(Stored items)
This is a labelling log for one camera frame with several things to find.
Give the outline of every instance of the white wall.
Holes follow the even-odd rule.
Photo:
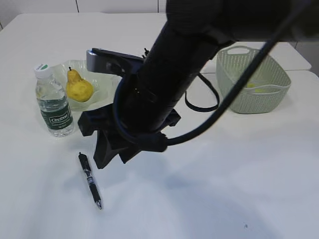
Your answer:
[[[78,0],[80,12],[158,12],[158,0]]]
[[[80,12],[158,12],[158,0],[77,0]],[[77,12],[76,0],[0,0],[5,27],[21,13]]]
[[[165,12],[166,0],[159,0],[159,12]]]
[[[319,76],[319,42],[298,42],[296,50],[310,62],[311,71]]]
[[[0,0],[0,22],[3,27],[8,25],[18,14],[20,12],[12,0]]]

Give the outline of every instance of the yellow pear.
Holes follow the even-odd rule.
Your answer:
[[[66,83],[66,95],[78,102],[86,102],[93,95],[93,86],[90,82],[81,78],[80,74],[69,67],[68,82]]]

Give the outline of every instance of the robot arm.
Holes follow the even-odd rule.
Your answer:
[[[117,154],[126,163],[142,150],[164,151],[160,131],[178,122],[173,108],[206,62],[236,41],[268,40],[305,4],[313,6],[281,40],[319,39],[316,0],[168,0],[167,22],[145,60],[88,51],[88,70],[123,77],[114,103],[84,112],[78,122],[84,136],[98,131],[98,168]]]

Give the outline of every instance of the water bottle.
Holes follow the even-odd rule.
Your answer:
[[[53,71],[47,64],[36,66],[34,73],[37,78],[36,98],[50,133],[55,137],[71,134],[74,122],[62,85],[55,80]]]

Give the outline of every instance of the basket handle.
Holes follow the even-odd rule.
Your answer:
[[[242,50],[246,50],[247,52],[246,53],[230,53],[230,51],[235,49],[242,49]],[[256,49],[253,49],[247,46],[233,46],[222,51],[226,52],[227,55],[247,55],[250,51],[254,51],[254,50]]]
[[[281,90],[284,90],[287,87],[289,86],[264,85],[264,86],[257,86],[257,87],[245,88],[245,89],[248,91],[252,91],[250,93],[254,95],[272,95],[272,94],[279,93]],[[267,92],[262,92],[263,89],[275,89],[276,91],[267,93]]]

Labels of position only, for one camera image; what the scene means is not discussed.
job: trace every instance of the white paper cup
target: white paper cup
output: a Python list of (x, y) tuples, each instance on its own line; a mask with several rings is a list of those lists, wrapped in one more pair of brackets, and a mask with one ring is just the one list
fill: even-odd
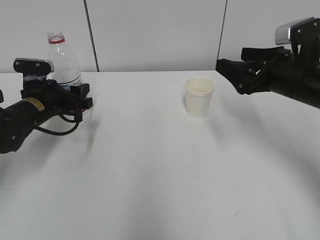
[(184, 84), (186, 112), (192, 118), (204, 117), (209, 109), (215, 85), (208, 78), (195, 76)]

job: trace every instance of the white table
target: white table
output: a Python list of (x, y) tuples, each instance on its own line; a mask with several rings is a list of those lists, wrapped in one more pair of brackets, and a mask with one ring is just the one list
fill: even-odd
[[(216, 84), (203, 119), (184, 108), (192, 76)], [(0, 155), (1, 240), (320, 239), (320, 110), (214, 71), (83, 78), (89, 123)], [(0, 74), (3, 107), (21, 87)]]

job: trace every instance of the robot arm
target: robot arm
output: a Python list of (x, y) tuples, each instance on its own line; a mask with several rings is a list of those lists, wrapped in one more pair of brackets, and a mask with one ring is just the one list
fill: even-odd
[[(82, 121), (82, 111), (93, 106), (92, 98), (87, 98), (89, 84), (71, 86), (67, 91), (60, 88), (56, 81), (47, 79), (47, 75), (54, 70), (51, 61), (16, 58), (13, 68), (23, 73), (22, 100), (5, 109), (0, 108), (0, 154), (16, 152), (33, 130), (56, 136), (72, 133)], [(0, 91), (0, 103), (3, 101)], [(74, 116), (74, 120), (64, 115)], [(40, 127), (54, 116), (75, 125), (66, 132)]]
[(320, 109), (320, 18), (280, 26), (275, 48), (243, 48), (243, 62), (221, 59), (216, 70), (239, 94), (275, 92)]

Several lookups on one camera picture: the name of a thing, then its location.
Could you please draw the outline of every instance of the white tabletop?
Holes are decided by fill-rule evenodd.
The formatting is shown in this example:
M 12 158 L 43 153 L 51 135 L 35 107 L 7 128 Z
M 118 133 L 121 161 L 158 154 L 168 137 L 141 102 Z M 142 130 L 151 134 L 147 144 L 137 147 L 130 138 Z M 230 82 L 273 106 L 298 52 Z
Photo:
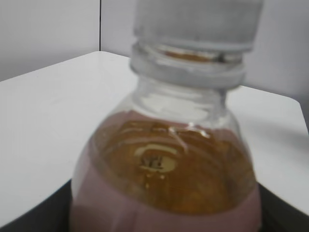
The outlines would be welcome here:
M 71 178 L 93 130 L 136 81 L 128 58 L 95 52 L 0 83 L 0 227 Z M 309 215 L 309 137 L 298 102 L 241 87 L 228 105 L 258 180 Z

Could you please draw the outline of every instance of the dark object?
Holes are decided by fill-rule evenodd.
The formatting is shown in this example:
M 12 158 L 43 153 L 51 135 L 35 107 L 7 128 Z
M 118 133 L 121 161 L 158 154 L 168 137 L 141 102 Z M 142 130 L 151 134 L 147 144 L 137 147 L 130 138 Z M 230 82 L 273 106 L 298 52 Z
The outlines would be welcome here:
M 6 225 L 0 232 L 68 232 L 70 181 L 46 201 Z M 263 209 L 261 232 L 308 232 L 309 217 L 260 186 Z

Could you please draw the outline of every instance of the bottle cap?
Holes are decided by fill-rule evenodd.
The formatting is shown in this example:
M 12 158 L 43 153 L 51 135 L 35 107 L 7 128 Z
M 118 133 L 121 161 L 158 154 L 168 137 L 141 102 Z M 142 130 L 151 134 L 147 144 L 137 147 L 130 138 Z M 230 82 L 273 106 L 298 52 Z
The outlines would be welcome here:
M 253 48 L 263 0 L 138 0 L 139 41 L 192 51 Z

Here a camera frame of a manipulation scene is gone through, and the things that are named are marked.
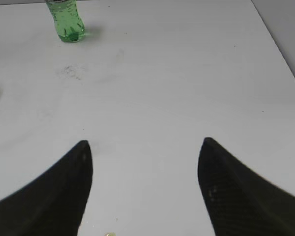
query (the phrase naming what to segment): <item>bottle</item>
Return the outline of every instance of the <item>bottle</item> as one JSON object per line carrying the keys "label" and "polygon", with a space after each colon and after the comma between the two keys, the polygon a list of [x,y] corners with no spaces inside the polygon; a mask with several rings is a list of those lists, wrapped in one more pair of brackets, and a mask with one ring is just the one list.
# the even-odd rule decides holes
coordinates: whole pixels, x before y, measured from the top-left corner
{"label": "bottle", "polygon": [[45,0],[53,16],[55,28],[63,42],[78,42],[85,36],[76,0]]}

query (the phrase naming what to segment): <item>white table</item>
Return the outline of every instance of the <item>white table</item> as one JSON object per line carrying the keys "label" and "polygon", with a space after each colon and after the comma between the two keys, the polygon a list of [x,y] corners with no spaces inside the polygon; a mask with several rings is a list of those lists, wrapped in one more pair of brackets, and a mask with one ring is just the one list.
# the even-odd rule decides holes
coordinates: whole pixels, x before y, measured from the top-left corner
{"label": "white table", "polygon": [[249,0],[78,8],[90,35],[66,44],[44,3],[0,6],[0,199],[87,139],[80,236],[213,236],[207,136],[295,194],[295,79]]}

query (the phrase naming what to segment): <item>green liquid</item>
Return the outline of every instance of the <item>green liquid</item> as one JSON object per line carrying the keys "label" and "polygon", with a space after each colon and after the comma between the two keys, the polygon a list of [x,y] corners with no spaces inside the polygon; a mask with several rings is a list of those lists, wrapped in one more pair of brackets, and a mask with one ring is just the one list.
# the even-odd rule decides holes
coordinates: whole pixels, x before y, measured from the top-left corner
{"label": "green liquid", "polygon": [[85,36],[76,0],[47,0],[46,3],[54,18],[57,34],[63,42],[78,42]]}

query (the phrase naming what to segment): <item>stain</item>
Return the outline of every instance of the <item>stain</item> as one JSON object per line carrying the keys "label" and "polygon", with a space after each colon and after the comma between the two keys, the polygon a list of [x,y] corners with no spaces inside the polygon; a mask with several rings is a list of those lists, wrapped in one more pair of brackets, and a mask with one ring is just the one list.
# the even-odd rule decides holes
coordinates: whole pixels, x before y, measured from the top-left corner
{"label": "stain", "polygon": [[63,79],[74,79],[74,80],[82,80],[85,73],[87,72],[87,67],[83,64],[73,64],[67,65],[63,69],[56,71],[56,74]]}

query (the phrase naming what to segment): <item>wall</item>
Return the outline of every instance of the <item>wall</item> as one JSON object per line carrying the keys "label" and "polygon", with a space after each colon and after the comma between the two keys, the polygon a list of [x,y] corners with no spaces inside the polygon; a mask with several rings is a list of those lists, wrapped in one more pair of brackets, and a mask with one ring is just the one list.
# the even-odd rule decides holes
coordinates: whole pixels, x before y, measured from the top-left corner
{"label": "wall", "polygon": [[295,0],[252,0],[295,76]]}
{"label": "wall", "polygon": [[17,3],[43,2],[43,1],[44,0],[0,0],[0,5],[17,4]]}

§ Task brief
From the records above, tally every line that contains the string "paper"; the reply consists of that number alone.

§ Output for this task
2